Um es vorwegzunehmen: In «Quellen des Lebens» ist es nicht ganz geglückt. Zumindest nicht so gut, wie man es Oskar Roehler zugetraut hätte. Denn sein Versuch eines Familienepos, in dem sich die Geschichte der Bundesrepublik von der frühen Nachkriegszeit bis zu den punkigen 80er Jahren widerspiegeln soll, hat zu viel von dem, was hätte vermieden werden sollen: Längen, punktuelle Durchhänger, thematische Wiederholungen.

Alles beginnt mit Großvater Erich Freytags Rückkehr aus der russischen Kriegsgefangenschaft. Seine Frau (von Meret Becker unangenehm überdreht gespielt) hat während seiner Abwesenheit ein Kind von einem anderen Mann bekommen und noch dazu eine Affäre mit Erichs Schwester angefangen. Nachdem Erich, begleitet von einem theatralischen Voice-Over seines Enkels, die Schuld abgewaschen hat, die er im Laufe des Zweiten Weltkriegs auf sich geladen haben muss, zerstört er den vaterlos eingegroovten Haushalt, verjagt die gehasste Schwester und eröffnet eine Gartenzwergefabrik. Sein Sohn Klaus hat derweil seit einiger Zeit eine Leidenschaft für Literatur entwickelt und selbst mit dem Schreiben begonnen. Vater Erich lässt ihn, solange er seinen Pflichten nachkommt.

Wenige Jahre später ist Klaus erwachsen und hat sich in Gisela, eine Tochter aus gutem Hause, verliebt. Auch sie schreibt und ist begeisterte Leserin von Sartre und zahlreichen amerikanischen Autoren. Die beiden überwinden den (teilweise gewalttätigen) Widerstand von Giselas gutbürgerlichen Eltern gegen die Liaison; von da an scheint die Beziehung der beiden zunächst unter einem guten Stern zu stehen. Doch Gisela wird schwanger – und als Klaus zum ersten Mal einen Text von ihr liest, muss er erkennen, dass sie eine wesentlich begabtere Schriftstellerin ist, als er es je sein wird. Liebe degeneriert zur Zweckgemeinschaft, Eifersucht zu Hass, Männlichkeit zu Tyrannei.

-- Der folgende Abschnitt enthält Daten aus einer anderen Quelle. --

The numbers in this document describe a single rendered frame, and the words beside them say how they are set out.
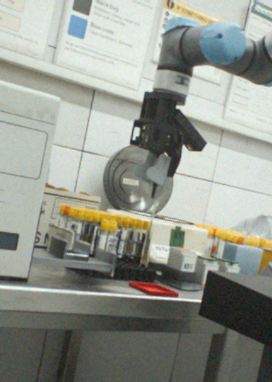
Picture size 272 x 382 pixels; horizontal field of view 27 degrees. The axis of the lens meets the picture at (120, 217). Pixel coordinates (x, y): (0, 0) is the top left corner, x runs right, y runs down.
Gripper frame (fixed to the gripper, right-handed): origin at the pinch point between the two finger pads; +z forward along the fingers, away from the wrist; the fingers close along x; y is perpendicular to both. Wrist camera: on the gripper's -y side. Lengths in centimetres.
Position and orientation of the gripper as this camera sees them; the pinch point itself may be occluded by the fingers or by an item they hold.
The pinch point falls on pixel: (158, 193)
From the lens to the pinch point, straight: 119.8
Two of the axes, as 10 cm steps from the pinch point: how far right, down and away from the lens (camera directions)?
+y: -8.1, -1.3, -5.7
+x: 5.5, 1.6, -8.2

Schließlich verlässt Gisela den Haushalt, nachdem die häusliche Situation durch zahlreiche Übergriffe ihres Mannes und sein diktatorisches Gehabe unerträglich geworden ist. Auf den gemeinsamen Sohn Robert, die bis dahin einzig mitleidswürdigende, unschuldige Figur, wartet derweil seine ganz eigene Odyssee.

Immer wieder findet Oskar Roehler in dem üppigen Handlungsvorrat einzelne bewegende, hoch dramatische Momente. Wie wunderbar zartfühlend, elegant und witzig ist ihm das erste Aufeinandertreffen von Klaus und Gisela gelungen, wie feinfühlig seziert er die Degeneration ihres Zusammenlebens, wie beeindruckend Faulkner’esk gelingt ihm die Führung des alten Wehrmachtssoldaten Erich, der die bestehenden häuslichen Strukturen seiner Familie zerstört.

Auch die Symbole sitzen zunächst, dramaturgisch wie visuell. Mit Erich Freytag haben wir einen Mann, der sich dafür feiern lässt, dass er als Teil des Wirtschaftswunders das wieder aufgebaut hat, was er zuvor als Nazi mühsam abgebaut hatte. Und dann findet dieser Typ sein finanzielles Glück auch noch mit Gartenzwergen. Der Tod ist ein Meister aus Deutschland.

Doch Roehler sucht immer wieder die Ausflüchte im Bizarren, im geradezu kafkaesk Grotesken, wenn er die Nachkriegsfamilie den Kriegsheimkehrer verlachen lässt oder den abgefuckten Schriftstellerhaushalt mit allen Klischees durchillustriert. Wo ihm anderswo die subtile Brechung in intelligenten Motiven gelingt, verheddert er sich hier in bloßen Variationen des Altbekannten. Das wird der Ambition, die hinter «Quellen des Lebens» steckt, leider nicht gerecht.

Dagegen überzeugt die Vielschichtigkeit der Figuren, die sich durch ihr ambivalentes und manchmal gar widersprüchliches Verhalten einer moralischen Klassifizierung entziehen. Ohne die stilistischen Inkonsequenzen wäre der Gesamteindruck des Kinofilms aus dem Jahr 2013 freilich ein noch besserer.

Das Erste zeigt «Quellen des Lebens» am Samstag, den 19. Juli um 20.15 Uhr.